## Input material
#####

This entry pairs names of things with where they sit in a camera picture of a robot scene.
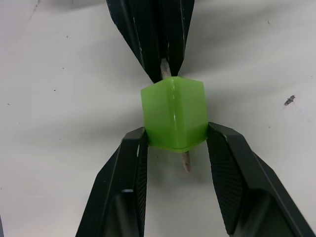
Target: green cube
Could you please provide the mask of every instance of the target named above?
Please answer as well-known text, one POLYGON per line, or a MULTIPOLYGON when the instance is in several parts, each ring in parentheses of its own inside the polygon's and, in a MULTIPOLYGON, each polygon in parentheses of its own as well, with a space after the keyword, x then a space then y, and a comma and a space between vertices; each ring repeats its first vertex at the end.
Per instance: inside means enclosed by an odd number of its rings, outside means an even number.
POLYGON ((203 82, 170 77, 141 90, 149 145, 186 152, 207 139, 203 82))

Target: dark spot
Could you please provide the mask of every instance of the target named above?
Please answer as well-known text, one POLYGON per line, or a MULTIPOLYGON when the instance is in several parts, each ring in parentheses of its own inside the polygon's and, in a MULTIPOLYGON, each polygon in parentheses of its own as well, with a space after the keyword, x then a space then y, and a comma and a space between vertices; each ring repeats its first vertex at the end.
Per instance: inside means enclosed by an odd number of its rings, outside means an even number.
POLYGON ((290 98, 287 99, 287 101, 284 103, 285 106, 288 106, 291 104, 295 99, 295 95, 292 95, 290 98))

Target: translucent green object
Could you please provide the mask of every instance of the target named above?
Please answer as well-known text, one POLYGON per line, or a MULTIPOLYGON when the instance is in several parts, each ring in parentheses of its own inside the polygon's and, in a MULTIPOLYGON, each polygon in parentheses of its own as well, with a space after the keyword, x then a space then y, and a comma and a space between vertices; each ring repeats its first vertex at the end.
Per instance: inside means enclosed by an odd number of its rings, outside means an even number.
POLYGON ((170 77, 141 90, 149 145, 186 152, 207 139, 203 82, 170 77))

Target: black plastic arm
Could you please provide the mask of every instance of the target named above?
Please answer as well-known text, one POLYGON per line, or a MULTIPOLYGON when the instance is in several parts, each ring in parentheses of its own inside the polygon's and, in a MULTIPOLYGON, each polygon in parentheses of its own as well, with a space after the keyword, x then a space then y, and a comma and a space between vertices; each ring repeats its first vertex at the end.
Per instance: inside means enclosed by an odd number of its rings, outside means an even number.
POLYGON ((209 123, 207 145, 216 196, 230 236, 315 236, 277 175, 240 133, 209 123))
POLYGON ((147 136, 139 128, 98 173, 76 237, 143 237, 146 191, 147 136))

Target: white surface
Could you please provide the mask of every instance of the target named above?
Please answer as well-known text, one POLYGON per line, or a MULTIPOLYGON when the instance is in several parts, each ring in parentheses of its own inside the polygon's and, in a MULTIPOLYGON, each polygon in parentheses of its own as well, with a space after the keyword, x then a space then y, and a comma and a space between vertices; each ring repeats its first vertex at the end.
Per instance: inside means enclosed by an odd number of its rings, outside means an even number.
MULTIPOLYGON (((5 237, 70 237, 95 175, 142 126, 151 81, 103 1, 35 4, 0 2, 0 215, 5 237)), ((315 11, 313 0, 196 0, 179 74, 204 82, 210 120, 246 137, 314 231, 315 11)), ((206 145, 191 176, 149 153, 145 236, 227 236, 206 145)))

#####

## The problem
Leaving the pictures out, transcribe the entries above exactly as written.

## Completed task
This entry pairs names of things with where they sit in a camera picture of a robot scene.
Target: green cube
Could you please provide the mask of every instance of the target named above?
Please answer as well-known text, one POLYGON per line, or a MULTIPOLYGON when the instance is in several parts, each ring in parentheses of its own inside the polygon's and, in a MULTIPOLYGON, each polygon in parentheses of its own as well, with a space after the keyword, x then a space then y, and a comma and a space between vertices; each ring repeats its first vertex at the end.
Per instance: inside means enclosed by an odd number of its rings, outside means an even number.
POLYGON ((203 82, 170 77, 141 90, 149 145, 186 152, 207 139, 203 82))

Target: dark spot
Could you please provide the mask of every instance of the target named above?
Please answer as well-known text, one POLYGON per line, or a MULTIPOLYGON when the instance is in several parts, each ring in parentheses of its own inside the polygon's and, in a MULTIPOLYGON, each polygon in parentheses of its own as well, with a space after the keyword, x then a space then y, and a comma and a space between vertices; each ring repeats its first vertex at the end.
Per instance: inside means enclosed by an odd number of its rings, outside means an even number.
POLYGON ((290 98, 287 99, 287 101, 284 103, 285 106, 288 106, 291 104, 295 99, 295 95, 292 95, 290 98))

Target: translucent green object
Could you please provide the mask of every instance of the target named above?
Please answer as well-known text, one POLYGON per line, or a MULTIPOLYGON when the instance is in several parts, each ring in parentheses of its own inside the polygon's and, in a MULTIPOLYGON, each polygon in parentheses of its own as well, with a space after the keyword, x then a space then y, and a comma and a space between vertices; each ring repeats its first vertex at the end.
Per instance: inside means enclosed by an odd number of its rings, outside means an even number.
POLYGON ((170 77, 141 90, 149 145, 186 152, 207 139, 203 82, 170 77))

Target: black plastic arm
Could you please provide the mask of every instance of the target named above?
Please answer as well-known text, one POLYGON per line, or a MULTIPOLYGON when the instance is in several parts, each ring in parentheses of its own inside the polygon's and, in a MULTIPOLYGON, each polygon in parentheses of its own as well, with a space after the keyword, x then a space then y, and a comma and a space between vertices; each ring repeats its first vertex at the end.
Per instance: inside means enclosed by an odd number of its rings, outside means an even number.
POLYGON ((209 123, 207 145, 216 196, 230 236, 315 236, 277 175, 240 133, 209 123))
POLYGON ((147 136, 139 128, 98 173, 76 237, 143 237, 146 191, 147 136))

Target: white surface
Could you please provide the mask of every instance of the target named above?
Please answer as well-known text, one POLYGON per line, or a MULTIPOLYGON when the instance is in several parts, each ring in parentheses of its own inside the polygon's and, in a MULTIPOLYGON, each polygon in parentheses of its own as well, with a space after the keyword, x then a space then y, and a comma and a space between vertices; each ring repeats its first vertex at the end.
Per instance: inside means enclosed by an odd number of its rings, outside means an even number.
MULTIPOLYGON (((5 237, 70 237, 95 175, 142 126, 151 81, 103 1, 35 4, 0 2, 0 215, 5 237)), ((315 11, 313 0, 196 0, 179 74, 204 82, 210 120, 246 137, 314 231, 315 11)), ((206 145, 191 176, 149 153, 145 236, 227 236, 206 145)))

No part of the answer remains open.